YOUR ASSIGNMENT:
For each line below that contains the string "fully", copy that line.

Top of MATERIAL FOR THIS EXERCISE

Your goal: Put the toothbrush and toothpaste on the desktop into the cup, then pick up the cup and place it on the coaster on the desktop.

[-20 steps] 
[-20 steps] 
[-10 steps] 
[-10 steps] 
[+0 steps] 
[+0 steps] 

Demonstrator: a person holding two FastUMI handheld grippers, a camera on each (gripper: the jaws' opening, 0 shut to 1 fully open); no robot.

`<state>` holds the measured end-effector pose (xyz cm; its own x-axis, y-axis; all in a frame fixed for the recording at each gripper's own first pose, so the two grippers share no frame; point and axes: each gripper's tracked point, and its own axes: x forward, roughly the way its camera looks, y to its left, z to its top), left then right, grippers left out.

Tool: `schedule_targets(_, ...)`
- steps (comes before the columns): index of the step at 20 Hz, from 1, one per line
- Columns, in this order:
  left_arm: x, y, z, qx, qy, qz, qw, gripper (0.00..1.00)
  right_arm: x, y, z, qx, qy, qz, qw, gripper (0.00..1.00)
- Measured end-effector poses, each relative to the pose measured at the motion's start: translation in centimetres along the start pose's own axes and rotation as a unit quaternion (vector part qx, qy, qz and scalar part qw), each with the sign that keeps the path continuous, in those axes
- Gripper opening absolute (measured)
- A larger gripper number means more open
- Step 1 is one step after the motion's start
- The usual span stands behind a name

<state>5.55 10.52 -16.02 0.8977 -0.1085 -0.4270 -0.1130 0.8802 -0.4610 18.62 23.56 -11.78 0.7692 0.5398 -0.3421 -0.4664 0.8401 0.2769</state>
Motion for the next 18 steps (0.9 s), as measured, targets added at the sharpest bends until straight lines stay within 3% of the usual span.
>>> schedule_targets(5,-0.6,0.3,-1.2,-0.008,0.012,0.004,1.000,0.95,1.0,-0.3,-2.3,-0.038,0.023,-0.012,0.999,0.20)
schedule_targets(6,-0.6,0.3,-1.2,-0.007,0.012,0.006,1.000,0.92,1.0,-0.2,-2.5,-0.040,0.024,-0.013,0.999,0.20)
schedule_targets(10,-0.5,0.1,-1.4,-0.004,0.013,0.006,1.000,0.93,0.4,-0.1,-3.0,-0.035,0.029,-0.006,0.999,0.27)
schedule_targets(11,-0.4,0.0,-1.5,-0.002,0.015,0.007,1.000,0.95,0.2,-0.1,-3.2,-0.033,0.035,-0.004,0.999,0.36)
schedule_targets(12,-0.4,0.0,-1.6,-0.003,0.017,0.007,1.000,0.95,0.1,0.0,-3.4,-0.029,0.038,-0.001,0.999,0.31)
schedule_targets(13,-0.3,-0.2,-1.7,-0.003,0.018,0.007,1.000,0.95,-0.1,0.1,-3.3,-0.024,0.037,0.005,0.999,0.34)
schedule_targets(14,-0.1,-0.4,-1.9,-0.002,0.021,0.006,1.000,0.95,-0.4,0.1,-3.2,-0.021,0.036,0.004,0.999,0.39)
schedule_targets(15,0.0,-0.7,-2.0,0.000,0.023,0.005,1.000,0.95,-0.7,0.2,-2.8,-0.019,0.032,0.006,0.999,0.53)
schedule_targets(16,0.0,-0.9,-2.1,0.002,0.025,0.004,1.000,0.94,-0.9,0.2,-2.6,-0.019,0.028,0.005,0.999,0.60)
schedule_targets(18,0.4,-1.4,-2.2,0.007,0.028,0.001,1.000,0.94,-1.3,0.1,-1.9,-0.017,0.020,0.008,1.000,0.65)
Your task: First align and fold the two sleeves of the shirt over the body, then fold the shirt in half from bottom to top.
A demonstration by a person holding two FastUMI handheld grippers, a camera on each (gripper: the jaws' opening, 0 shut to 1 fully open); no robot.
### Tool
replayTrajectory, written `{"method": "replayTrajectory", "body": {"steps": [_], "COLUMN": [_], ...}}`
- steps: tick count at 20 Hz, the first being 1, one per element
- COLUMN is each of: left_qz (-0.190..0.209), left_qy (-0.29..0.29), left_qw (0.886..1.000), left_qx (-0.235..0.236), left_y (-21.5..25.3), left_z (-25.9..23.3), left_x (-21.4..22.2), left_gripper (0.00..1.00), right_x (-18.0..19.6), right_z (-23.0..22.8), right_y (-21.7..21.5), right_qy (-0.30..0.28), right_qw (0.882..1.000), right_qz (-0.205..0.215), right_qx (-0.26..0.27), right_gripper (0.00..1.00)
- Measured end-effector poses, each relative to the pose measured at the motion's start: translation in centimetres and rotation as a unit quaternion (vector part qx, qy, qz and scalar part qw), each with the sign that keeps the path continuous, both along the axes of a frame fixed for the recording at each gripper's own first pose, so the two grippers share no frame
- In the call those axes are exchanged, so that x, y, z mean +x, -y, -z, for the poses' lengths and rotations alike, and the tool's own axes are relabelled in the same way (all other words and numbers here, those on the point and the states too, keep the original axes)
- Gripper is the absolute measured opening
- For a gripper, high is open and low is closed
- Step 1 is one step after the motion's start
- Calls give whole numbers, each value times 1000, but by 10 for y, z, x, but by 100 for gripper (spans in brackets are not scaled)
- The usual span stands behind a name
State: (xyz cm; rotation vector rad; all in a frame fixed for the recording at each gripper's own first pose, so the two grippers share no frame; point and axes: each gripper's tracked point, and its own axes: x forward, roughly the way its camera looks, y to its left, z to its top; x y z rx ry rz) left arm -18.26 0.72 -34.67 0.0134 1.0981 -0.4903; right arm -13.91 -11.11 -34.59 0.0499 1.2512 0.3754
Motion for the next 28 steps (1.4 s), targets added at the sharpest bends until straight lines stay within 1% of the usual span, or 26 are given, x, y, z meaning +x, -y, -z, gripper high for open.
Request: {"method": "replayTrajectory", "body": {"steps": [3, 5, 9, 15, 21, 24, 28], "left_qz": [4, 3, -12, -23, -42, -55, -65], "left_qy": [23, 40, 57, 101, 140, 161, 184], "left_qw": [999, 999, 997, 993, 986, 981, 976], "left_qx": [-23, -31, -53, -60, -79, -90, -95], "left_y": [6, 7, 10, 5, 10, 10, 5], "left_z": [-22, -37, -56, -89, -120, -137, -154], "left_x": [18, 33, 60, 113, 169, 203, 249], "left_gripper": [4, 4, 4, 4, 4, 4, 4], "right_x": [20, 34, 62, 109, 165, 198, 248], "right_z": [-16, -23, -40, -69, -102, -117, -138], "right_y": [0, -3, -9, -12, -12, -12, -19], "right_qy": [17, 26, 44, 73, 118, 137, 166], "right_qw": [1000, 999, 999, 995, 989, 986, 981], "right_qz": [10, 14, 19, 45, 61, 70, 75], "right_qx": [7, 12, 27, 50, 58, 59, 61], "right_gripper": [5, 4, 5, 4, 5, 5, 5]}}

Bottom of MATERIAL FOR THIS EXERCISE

OUTPUT OF THE TASK:
Demonstrator: a person holding two FastUMI handheld grippers, a camera on each (gripper: the jaws' opening, 0 shut to 1 fully open); no robot.
A demonstration by a person holding two FastUMI handheld grippers, a camera on each (gripper: the jaws' opening, 0 shut to 1 fully open); no robot.

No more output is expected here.